**HOW TO COMPLETE THIS TASK:**
Your output should match the listing below word for word, without any images.

**DATA SEGMENT:**

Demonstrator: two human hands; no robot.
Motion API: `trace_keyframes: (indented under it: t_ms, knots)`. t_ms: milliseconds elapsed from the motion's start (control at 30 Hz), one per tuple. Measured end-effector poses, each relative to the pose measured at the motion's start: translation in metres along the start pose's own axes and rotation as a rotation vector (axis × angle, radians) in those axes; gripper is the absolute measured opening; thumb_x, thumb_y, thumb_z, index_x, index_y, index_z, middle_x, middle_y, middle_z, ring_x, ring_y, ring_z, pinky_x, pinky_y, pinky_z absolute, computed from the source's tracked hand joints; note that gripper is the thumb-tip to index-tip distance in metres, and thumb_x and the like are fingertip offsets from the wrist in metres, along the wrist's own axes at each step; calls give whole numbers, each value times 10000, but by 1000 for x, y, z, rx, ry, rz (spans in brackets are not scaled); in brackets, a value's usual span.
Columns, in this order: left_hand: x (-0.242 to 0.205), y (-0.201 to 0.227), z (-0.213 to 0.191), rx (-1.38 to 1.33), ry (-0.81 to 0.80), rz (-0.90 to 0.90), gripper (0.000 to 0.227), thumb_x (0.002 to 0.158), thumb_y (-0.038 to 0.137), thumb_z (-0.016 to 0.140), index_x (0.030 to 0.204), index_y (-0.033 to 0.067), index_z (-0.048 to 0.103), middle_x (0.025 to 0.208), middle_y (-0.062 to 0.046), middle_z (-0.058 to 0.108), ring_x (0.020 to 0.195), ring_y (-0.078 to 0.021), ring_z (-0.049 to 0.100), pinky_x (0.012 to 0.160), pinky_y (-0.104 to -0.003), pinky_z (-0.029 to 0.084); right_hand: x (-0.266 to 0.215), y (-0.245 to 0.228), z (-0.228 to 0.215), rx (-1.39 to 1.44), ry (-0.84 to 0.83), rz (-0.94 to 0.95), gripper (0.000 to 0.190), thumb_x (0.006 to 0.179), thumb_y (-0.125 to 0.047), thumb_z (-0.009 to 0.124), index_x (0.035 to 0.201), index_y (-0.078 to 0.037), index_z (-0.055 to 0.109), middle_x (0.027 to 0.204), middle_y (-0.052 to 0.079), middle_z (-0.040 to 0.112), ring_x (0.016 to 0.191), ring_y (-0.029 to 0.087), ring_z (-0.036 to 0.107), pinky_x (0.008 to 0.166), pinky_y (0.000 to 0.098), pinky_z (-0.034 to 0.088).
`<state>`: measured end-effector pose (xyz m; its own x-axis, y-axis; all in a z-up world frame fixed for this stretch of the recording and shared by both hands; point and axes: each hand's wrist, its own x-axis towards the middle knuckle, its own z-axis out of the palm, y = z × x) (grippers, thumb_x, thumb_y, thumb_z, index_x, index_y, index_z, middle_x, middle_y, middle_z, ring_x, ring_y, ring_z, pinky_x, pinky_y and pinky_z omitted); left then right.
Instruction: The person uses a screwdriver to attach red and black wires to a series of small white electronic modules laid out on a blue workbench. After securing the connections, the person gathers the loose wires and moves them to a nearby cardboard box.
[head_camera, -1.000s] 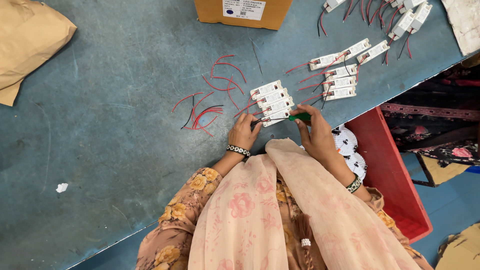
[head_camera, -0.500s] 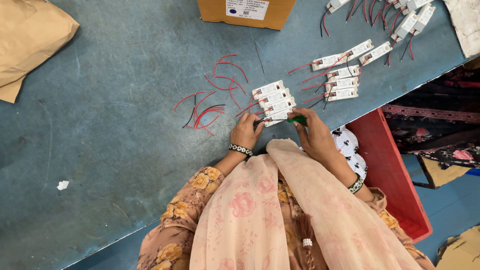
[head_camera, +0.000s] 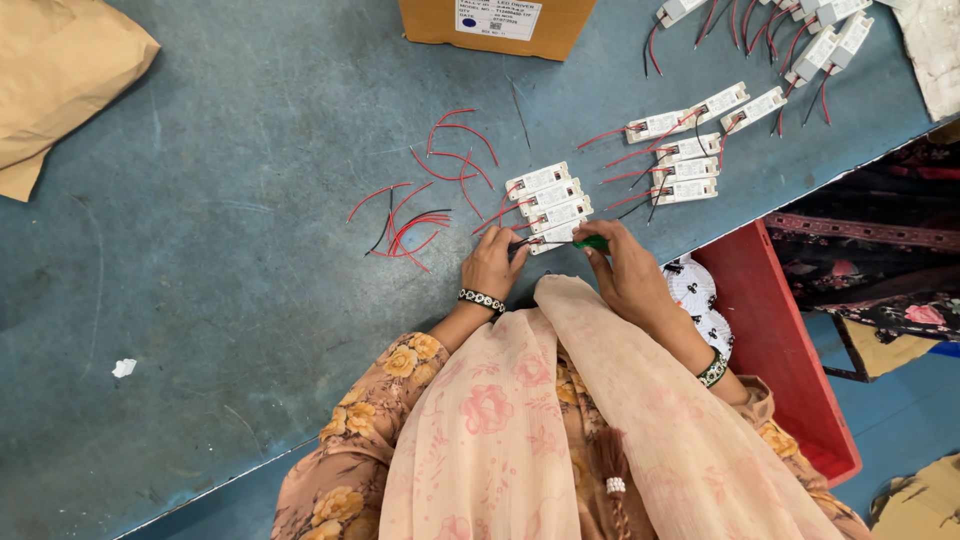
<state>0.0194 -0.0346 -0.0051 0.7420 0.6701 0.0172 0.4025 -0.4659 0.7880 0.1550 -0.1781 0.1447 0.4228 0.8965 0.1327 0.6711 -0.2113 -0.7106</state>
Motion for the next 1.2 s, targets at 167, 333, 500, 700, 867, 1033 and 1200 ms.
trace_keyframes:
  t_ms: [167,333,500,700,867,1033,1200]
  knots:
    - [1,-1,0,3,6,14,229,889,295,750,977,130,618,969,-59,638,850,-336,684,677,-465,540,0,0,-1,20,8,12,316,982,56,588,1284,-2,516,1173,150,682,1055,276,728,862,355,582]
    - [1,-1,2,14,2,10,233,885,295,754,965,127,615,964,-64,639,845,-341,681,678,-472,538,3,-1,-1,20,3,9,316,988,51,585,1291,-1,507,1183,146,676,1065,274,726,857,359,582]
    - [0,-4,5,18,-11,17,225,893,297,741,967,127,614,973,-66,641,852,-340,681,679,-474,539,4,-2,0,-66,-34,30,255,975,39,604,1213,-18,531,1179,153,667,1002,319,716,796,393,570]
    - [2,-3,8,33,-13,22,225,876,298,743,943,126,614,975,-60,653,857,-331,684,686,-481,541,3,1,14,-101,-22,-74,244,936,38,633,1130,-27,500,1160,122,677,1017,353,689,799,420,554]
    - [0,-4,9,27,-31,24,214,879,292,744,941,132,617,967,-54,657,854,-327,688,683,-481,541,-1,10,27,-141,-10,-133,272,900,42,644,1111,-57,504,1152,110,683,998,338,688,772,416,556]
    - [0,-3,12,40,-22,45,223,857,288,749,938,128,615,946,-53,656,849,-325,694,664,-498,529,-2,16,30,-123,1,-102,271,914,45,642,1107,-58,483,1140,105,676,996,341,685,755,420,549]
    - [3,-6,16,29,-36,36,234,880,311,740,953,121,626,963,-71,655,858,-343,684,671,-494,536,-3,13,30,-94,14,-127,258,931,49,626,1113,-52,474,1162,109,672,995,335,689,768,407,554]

**SOLUTION TO THE EXERCISE:**
Demonstrator: two human hands; no robot.
Motion API: `trace_keyframes: (indented under it: t_ms, knots)`. t_ms: milliseconds elapsed from the motion's start (control at 30 Hz), one per tuple. Measured end-effector poses, each relative to the pose measured at the motion's start: translation in metres along the start pose's own axes and rotation as a rotation vector (axis × angle, radians) in those axes; gripper is the absolute measured opening; thumb_x, thumb_y, thumb_z, index_x, index_y, index_z, middle_x, middle_y, middle_z, ring_x, ring_y, ring_z, pinky_x, pinky_y, pinky_z absolute, computed from the source's tracked hand joints; note that gripper is the thumb-tip to index-tip distance in metres, and thumb_x and the like are fingertip offsets from the wrist in metres, along the wrist's own axes at each step; calls give whole numbers, each value times 10000, but by 1000 for x, y, z, rx, ry, rz (spans in brackets are not scaled); in brackets, a value's usual span.
Columns, in this order: left_hand: x (-0.242 to 0.205), y (-0.201 to 0.227), z (-0.213 to 0.191), rx (-1.38 to 1.33), ry (-0.81 to 0.80), rz (-0.90 to 0.90), gripper (0.000 to 0.227), thumb_x (0.002 to 0.158), thumb_y (-0.038 to 0.137), thumb_z (-0.016 to 0.140), index_x (0.030 to 0.204), index_y (-0.033 to 0.067), index_z (-0.048 to 0.103), middle_x (0.025 to 0.208), middle_y (-0.062 to 0.046), middle_z (-0.058 to 0.108), ring_x (0.020 to 0.195), ring_y (-0.078 to 0.021), ring_z (-0.049 to 0.100), pinky_x (0.012 to 0.160), pinky_y (-0.104 to -0.003), pinky_z (-0.029 to 0.084); right_hand: x (-0.266 to 0.215), y (-0.245 to 0.228), z (-0.228 to 0.215), rx (-1.39 to 1.44), ry (-0.84 to 0.83), rz (-0.94 to 0.95), gripper (0.000 to 0.190), thumb_x (0.006 to 0.179), thumb_y (-0.125 to 0.047), thumb_z (-0.009 to 0.124), index_x (0.035 to 0.201), index_y (-0.078 to 0.037), index_z (-0.055 to 0.109), middle_x (0.027 to 0.204), middle_y (-0.052 to 0.079), middle_z (-0.040 to 0.112), ring_x (0.016 to 0.191), ring_y (-0.029 to 0.087), ring_z (-0.036 to 0.107), pinky_x (0.008 to 0.166), pinky_y (0.000 to 0.098), pinky_z (-0.034 to 0.088).
`<state>`: measured end-effector pose (xyz m; its own x-axis, y-axis; all in a z-up world frame fixed for this stretch of the recording and shared by both hands; point and axes: each hand's wrist, its own x-axis towards the middle knuckle, its own z-axis out of the palm, y = z × x) (grippers, thumb_x, thumb_y, thumb_z, index_x, index_y, index_z, middle_x, middle_y, middle_z, ring_x, ring_y, ring_z, pinky_x, pinky_y and pinky_z omitted); left then right.
Instruction: The person uses a screwdriver to attach red and black wires to a series of small white electronic modules laid out on a blue workbench. After securing the connections, the person gathers the loose wires and moves them to a nearby cardboard box.
[head_camera, -1.000s] 
[head_camera, -0.500s] 
[head_camera, +0.000s] 
<state>0.0194 -0.0346 -0.0051 0.7420 0.6701 0.0172 0.4025 -0.4659 0.7880 0.1550 -0.1781 0.1447 0.4228 0.8965 0.1327 0.6711 -0.2113 -0.7106</state>
Motion for the next 1.2 s, targets at 167, 333, 500, 700, 867, 1033 and 1200 ms.
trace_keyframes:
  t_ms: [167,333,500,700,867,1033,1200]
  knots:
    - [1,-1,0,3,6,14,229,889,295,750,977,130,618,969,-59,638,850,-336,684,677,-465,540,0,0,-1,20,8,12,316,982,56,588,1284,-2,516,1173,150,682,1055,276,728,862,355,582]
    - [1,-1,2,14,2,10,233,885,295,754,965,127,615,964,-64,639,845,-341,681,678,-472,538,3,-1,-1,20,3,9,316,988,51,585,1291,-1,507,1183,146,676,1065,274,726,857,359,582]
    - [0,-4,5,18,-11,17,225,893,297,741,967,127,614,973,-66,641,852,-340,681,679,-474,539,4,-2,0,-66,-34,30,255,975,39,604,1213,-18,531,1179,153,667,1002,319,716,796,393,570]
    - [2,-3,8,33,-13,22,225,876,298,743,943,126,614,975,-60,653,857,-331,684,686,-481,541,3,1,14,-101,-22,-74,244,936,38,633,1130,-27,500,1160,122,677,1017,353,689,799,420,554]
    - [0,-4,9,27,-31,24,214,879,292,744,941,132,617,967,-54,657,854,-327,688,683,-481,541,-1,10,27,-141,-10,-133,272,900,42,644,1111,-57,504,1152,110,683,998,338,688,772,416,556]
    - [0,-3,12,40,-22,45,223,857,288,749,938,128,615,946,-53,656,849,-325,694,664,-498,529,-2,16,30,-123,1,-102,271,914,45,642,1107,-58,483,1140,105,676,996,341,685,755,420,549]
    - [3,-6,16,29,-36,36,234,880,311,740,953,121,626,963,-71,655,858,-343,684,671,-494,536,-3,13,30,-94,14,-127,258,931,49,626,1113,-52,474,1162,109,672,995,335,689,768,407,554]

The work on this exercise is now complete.